Brewer v. Landrigan, 131 S.Ct. 445 (2010)

The Ninth Circuit affirmed a District Court injunction (after the state court refused to do so) mandating Arizona officials to disclose the efficacy of a drug obtained from foreign sources and not specifically approved for use in execution. Arizona appealed to the Supreme Court. Here is the order of the Supreme Court reversing the Ninth Circuit: "There is no evidence in the record to suggest that the drug obtained from a foreign source is unsafe.

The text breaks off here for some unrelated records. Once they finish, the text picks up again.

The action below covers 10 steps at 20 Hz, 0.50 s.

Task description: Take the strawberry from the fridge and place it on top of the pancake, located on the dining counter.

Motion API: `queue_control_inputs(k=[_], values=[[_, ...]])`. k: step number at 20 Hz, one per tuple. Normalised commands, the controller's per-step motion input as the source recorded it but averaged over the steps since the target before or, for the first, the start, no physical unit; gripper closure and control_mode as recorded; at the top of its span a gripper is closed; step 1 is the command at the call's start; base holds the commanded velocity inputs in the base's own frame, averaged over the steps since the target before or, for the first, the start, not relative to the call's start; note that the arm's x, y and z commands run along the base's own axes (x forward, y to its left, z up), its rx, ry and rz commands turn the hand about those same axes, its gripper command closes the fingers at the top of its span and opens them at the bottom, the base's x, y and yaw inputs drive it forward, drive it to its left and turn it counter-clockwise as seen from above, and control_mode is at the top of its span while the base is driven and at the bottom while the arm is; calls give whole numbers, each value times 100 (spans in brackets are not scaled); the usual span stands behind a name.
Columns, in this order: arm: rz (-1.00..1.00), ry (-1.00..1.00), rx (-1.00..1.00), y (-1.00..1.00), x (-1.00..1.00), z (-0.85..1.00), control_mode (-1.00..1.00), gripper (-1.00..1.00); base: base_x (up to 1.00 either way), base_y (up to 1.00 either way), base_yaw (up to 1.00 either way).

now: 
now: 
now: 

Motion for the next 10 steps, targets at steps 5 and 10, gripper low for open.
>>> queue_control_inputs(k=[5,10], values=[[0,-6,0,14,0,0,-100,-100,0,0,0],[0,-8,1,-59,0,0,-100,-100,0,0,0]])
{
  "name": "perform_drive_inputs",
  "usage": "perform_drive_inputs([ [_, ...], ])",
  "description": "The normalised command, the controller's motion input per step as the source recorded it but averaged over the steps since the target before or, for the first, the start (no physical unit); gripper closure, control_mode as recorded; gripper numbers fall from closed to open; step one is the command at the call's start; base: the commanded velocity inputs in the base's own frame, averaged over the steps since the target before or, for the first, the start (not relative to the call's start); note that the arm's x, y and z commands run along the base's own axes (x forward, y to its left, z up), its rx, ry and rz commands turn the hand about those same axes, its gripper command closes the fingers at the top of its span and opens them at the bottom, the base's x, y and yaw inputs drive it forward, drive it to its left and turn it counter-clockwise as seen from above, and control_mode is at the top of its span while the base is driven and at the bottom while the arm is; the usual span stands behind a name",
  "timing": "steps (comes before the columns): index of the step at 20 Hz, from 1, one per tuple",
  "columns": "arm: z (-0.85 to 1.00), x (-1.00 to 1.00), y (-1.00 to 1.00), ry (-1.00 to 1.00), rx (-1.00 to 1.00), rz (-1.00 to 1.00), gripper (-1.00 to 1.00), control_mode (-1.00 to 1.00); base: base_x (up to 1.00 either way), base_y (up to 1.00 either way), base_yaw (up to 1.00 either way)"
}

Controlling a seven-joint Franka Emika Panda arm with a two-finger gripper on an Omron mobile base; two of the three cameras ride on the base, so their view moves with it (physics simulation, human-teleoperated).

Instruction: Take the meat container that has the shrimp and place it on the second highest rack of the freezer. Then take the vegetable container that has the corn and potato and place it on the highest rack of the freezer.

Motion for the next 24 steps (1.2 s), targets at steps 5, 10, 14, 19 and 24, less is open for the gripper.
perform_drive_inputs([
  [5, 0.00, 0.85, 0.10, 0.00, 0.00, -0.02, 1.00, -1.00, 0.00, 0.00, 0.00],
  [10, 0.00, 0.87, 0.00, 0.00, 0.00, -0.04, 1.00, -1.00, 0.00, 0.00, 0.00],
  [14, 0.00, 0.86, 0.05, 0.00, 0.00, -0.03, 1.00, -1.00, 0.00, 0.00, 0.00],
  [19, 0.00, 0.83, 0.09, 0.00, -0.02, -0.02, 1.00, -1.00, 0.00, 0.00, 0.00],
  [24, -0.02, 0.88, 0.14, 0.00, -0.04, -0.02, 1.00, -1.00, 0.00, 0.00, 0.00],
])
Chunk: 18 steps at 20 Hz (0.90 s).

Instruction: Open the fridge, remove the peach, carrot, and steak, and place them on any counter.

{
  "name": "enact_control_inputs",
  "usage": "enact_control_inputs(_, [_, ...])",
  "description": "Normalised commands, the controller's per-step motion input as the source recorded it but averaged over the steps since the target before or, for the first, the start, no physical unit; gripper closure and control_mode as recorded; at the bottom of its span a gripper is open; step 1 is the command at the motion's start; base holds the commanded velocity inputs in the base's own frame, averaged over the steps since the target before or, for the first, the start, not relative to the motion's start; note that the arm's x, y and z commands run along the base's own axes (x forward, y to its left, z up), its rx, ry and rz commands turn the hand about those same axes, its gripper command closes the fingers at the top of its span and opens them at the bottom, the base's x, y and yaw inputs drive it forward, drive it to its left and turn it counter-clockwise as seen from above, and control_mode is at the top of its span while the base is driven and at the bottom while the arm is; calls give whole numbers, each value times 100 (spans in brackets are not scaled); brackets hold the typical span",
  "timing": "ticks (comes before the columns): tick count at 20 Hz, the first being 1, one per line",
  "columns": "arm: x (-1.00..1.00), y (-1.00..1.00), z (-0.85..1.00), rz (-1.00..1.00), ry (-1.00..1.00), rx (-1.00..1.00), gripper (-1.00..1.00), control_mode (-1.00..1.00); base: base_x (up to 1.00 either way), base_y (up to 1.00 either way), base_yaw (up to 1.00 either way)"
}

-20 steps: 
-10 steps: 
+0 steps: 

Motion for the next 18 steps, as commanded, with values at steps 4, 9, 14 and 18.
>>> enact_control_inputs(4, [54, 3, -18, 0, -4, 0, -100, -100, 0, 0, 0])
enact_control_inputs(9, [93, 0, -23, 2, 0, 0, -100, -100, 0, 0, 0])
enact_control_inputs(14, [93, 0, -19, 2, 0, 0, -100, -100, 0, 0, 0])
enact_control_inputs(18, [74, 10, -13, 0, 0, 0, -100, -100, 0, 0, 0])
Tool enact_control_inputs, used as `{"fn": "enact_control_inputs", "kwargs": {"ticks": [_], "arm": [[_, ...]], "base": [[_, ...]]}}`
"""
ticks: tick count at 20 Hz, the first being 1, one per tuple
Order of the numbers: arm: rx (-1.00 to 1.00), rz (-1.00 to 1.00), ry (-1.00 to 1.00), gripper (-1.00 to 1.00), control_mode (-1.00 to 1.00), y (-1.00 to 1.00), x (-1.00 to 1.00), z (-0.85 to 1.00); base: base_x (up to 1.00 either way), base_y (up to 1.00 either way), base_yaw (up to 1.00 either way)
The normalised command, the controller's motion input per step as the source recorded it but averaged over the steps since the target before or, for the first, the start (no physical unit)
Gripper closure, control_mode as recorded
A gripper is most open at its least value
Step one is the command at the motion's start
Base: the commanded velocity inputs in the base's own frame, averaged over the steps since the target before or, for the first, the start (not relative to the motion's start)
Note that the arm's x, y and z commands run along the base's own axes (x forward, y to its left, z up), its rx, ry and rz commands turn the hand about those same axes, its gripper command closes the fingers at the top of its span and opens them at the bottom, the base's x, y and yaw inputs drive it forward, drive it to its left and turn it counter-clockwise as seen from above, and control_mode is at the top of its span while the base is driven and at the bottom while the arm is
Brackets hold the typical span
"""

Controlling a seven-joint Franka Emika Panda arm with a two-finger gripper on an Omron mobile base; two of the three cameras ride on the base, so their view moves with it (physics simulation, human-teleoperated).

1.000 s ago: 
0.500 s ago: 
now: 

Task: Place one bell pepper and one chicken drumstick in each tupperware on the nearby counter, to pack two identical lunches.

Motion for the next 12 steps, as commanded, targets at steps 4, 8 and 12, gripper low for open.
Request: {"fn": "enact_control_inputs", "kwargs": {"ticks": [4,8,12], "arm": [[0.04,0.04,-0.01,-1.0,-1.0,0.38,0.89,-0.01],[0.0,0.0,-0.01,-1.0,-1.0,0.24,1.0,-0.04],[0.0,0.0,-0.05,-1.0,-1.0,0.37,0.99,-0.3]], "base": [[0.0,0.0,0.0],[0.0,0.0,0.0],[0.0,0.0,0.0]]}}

The district court granted the restraining order because it was left to speculate as to the risk of harm. [Citing the District Court:'[T]he [District] Court is left to speculate. . .whether the non-FDA approved drug will cause pain and suffering.']. But speculation cannot substitute for evidence that the use of the drug is 'sure or very likely to cause serious illness and needless suffering;' Baze v. Rees, 553 U. S. 35, 50 (2008). There was no showing that the drug was unlawfully obtained, nor was there an offer of proof to that effect. The motion to file documents under seal is denied as moot." To say that the Ninth Circuit decision affirming the District Court injunction against the use of a drug not approved by the FDA is specious would be an understatement. Landrigan was convicted in 1989 and the Ninth Circuit continues to undermine the death penalty with ideology-not law.